Kitâb fîmâ yehtâcü ileyhi's-sâni'min a'mâli'l-hendese
990'da telif edilen, iki ve üç boyutlu birçok çizimin yer aldığı eser zanaatkârlar için hazırlanmış bir tür geometri kitabıdır. Çizimlerin bir kısmı Öklid, Archimedes, İskenderiyeli Heron, Theodosius ve Pagpus'tan alınmış olmakla birlikte verilen örneklerin çoğu orijinaldir. Bu eserin Uluğ Bey'in Kütüphanesi için istinsah edilmiş çok güzel bir nüshası Süleymaniye Kütüphanesi'nde olup S. A. Krasnova tarafından Rusça'ya çevrilmiştir.
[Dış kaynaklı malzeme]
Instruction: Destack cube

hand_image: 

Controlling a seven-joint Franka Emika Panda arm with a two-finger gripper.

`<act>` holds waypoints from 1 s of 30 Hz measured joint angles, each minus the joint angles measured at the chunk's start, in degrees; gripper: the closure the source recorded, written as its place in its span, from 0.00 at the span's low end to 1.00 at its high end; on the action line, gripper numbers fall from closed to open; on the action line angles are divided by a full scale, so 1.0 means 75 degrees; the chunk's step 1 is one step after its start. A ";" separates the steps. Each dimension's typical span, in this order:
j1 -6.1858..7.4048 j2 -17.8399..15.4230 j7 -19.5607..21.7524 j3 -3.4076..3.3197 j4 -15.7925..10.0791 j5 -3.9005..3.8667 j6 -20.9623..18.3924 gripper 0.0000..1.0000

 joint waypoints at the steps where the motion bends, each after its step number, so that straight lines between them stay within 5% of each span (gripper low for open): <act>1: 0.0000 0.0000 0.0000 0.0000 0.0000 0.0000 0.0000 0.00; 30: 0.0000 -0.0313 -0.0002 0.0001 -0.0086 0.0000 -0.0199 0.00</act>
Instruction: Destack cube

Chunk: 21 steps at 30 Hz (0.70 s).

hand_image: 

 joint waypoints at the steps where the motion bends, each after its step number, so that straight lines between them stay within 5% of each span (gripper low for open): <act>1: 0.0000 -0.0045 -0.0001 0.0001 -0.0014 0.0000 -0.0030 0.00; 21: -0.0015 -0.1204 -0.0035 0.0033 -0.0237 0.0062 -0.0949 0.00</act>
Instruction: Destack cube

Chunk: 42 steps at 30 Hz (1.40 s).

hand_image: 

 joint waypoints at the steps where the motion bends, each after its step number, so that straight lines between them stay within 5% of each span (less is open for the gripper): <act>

Kitabın iki ayrı Farsça tercümesi bulunmaktadır ve bunlardan birinin önemli bir bölümünü Woepke Fransızca'ya çevirmiştir. Ayrıca Sâlih Ahmed el-Alî'nin yayımladığı (Bağdad 1979) eserin biri Kemâleddin İbn Yûnus (Arapça), diğeri Muhammed Bâkır Yezdî (Farsça) tarafından yapılan iki de şerhi vardır.
el-Mecistî (Kitâbü'l-Kâmil)
Tamamı günümüze ulaşmayan eser, muhtemelen şimdiye kadar ele geçmemiş olan ez-Zîcü'l-vâzıh, adlı kitabının aynı veya bir kısmıdır. Eksik bir nüshası Bibliothèque Nationale'de bulunan kitabı L. A. Sedillot kısmen Fransızca'ya çevirmiş, Carra de Vaux da bir makalesinde inceleyerek tahlil etmiştir. XIX. yüzyılın başlarına kadar Ptolemaios'un Almagest'inin bir tercümesi sanılan el-Mecistî'nin yapılan incelemeler sonucunda orijinal ve önemli bir çalışma olduğu anlaşılmıştır. Kitapta yer alan başka konuların yanında özellikle astronomi, trigonometri ve ayın hareketi teorisiyle ilgili kısımlar dikkate değer niteliktedir.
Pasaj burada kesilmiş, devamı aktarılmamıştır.